[INSTRUCTIONS TO FOLLOW]: Output the listing exactly, leaving out no line.
::::
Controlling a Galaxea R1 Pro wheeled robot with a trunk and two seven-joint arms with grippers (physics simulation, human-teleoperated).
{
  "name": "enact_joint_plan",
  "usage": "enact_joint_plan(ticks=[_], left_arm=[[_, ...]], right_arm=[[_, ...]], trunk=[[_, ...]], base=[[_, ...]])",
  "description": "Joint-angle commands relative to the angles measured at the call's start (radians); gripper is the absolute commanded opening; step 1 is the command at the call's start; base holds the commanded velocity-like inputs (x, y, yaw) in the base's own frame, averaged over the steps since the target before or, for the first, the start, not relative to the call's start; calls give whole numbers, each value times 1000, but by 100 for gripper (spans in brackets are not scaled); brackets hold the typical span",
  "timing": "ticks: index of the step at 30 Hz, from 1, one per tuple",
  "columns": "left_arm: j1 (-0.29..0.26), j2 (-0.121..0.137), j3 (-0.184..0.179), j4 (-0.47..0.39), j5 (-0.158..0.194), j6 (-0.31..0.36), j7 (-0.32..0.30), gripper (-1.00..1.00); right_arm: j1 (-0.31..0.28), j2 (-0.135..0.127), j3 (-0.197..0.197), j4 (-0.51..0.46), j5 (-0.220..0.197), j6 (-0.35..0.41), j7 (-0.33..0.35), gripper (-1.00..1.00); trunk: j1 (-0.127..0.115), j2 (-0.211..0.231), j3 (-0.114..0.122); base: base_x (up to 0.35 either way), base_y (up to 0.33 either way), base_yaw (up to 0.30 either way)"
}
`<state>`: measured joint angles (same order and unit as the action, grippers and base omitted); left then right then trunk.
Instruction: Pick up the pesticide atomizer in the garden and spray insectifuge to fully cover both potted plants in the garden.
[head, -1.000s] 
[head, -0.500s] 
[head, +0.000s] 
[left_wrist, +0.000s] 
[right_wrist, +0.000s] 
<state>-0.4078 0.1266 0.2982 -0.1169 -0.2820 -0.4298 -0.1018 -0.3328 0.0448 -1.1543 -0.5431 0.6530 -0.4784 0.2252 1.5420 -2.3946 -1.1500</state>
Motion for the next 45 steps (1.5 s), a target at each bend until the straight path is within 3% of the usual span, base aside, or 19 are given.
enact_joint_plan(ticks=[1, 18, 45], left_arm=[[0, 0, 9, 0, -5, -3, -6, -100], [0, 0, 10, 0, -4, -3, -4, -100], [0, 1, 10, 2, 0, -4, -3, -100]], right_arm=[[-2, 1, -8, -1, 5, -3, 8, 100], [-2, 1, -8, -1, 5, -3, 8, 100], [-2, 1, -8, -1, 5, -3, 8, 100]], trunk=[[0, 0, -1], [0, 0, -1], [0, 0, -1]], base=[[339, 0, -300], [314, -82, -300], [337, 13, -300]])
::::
[ANSWER BOX]:
Controlling a Galaxea R1 Pro wheeled robot with a trunk and two seven-joint arms with grippers (physics simulation, human-teleoperated).
{
  "name": "enact_joint_plan",
  "usage": "enact_joint_plan(ticks=[_], left_arm=[[_, ...]], right_arm=[[_, ...]], trunk=[[_, ...]], base=[[_, ...]])",
  "description": "Joint-angle commands relative to the angles measured at the call's start (radians); gripper is the absolute commanded opening; step 1 is the command at the call's start; base holds the commanded velocity-like inputs (x, y, yaw) in the base's own frame, averaged over the steps since the target before or, for the first, the start, not relative to the call's start; calls give whole numbers, each value times 1000, but by 100 for gripper (spans in brackets are not scaled); brackets hold the typical span",
  "timing": "ticks: index of the step at 30 Hz, from 1, one per tuple",
  "columns": "left_arm: j1 (-0.29..0.26), j2 (-0.121..0.137), j3 (-0.184..0.179), j4 (-0.47..0.39), j5 (-0.158..0.194), j6 (-0.31..0.36), j7 (-0.32..0.30), gripper (-1.00..1.00); right_arm: j1 (-0.31..0.28), j2 (-0.135..0.127), j3 (-0.197..0.197), j4 (-0.51..0.46), j5 (-0.220..0.197), j6 (-0.35..0.41), j7 (-0.33..0.35), gripper (-1.00..1.00); trunk: j1 (-0.127..0.115), j2 (-0.211..0.231), j3 (-0.114..0.122); base: base_x (up to 0.35 either way), base_y (up to 0.33 either way), base_yaw (up to 0.30 either way)"
}
`<state>`: measured joint angles (same order and unit as the action, grippers and base omitted); left then right then trunk.
Instruction: Pick up the pesticide atomizer in the garden and spray insectifuge to fully cover both potted plants in the garden.
[head, -1.000s] 
[head, -0.500s] 
[head, +0.000s] 
[left_wrist, +0.000s] 
[right_wrist, +0.000s] 
<state>-0.4078 0.1266 0.2982 -0.1169 -0.2820 -0.4298 -0.1018 -0.3328 0.0448 -1.1543 -0.5431 0.6530 -0.4784 0.2252 1.5420 -2.3946 -1.1500</state>
Motion for the next 45 steps (1.5 s), a target at each bend until the straight path is within 3% of the usual span, base aside, or 19 are given.
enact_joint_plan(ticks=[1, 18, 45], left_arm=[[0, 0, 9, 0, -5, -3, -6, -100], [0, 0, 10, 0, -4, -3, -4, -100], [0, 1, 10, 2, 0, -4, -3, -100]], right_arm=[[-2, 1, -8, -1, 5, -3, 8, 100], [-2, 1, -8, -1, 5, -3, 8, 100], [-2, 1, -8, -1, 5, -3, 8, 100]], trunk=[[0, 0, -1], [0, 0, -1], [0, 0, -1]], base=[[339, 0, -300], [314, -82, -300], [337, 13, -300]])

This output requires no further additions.